How are you running this?

#1
by infernix - opened

Sglang seems incompatible with this quantisation. Same for the bf16. Any hints? Thx!

yea the nvfp4 is super specific and nvidia is not fully baked on hardware for now not even all the blackwells with respect to kernel. But the full BF16 is solid if you have the hardware for it. What hardware are you trying to run it on? I would try run the Bf16 and specify -q fp8 with vllm and it will compress on the fly

dual sparts.. i.e. clustered works.

Dual rtx 6k Blackwell eg sm120. Will try vllm fp8, thanks

That is a perfect set up . just put -q FP8 and vllm will compress on the fly from BF16

So vllm won't run this quant using any of its fp4 kernels?

Not sure. Will nee dto try with vllm nightly . Back in a bit.
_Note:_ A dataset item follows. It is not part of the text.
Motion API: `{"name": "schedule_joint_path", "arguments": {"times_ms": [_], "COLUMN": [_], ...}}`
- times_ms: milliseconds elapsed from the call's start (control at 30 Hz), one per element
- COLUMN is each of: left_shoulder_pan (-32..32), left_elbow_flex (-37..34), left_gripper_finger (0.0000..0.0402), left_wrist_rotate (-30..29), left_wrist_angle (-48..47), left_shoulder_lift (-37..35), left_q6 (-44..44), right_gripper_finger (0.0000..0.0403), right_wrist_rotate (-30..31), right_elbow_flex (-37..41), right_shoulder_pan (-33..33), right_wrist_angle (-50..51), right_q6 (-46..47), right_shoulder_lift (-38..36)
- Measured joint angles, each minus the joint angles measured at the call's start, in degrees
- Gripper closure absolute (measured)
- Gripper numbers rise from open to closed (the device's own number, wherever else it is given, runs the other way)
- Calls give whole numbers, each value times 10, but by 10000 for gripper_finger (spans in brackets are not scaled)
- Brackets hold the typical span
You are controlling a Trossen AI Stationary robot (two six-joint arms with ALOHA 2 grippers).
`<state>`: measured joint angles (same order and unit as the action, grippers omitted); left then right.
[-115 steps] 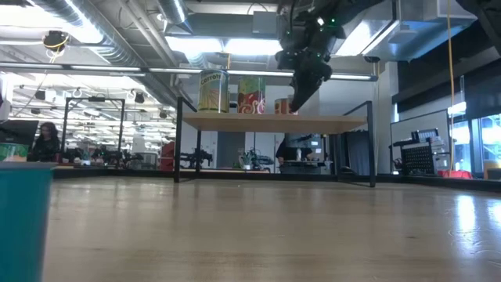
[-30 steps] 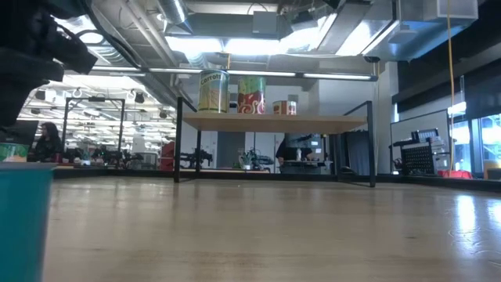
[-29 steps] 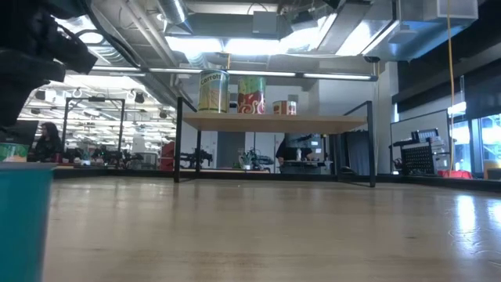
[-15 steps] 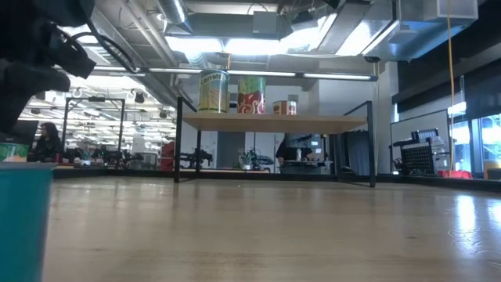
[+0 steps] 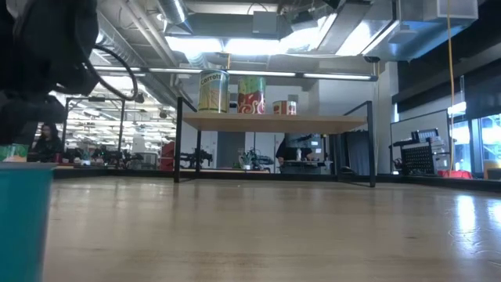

Ok I just verified that this model works perfectly with Blackwells. I checked all there options under vllm Vision+text, MTA and Text only. I did have problems at first but for me that was because I didnt have the right nvcc when it went to compile for the first run. to make sure you dont have the same problem run nvcc --version and nvidia-smi. make sure if you load cuda toolkit 12.8 its at or lower than the cuda your driver currently supports. the latest driver support 13.1 but stick with cuda 12.8 for sm120

Do you have a cmdline? I'm getting all exclamation marks with the nvfp4; the on-the-fly FP8 down from BF16 works well FWIW.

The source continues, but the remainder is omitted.